• _TASK DIRECTIONS_:
Every line of the data that includes "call" should be copied out.
++++++++++++++++++++
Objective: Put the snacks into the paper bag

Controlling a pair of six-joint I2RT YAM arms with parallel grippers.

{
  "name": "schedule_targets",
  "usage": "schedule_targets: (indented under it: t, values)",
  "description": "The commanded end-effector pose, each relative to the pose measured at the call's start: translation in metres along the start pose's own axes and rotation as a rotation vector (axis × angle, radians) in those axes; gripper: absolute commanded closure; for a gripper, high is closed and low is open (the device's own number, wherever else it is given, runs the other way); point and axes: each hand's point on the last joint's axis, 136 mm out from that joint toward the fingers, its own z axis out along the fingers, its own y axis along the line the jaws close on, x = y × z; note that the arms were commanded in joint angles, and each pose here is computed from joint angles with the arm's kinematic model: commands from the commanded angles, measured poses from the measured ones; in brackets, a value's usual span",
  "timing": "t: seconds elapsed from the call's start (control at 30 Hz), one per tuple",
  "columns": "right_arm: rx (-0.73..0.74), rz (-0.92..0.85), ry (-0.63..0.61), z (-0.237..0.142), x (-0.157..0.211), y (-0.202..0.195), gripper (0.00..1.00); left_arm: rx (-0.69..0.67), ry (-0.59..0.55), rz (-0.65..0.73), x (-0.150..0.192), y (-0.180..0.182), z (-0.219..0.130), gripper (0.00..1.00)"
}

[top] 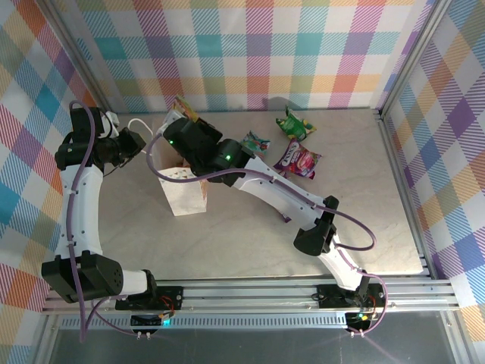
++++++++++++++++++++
• _WRITTEN SOLUTION_:
  "description": "The commanded end-effector pose, each relative to the pose measured at the call's start: translation in metres along the start pose's own axes and rotation as a rotation vector (axis × angle, radians) in those axes; gripper: absolute commanded closure; for a gripper, high is closed and low is open (the device's own number, wherever else it is given, runs the other way); point and axes: each hand's point on the last joint's axis, 136 mm out from that joint toward the fingers, its own z axis out along the fingers, its own y axis along the line the jaws close on, x = y × z; note that the arms were commanded in joint angles, and each pose here is computed from joint angles with the arm's kinematic model: commands from the commanded angles, measured poses from the measured ones; in brackets, a value's usual span",
  "timing": "t: seconds elapsed from the call's start (control at 30 Hz), one per tuple",

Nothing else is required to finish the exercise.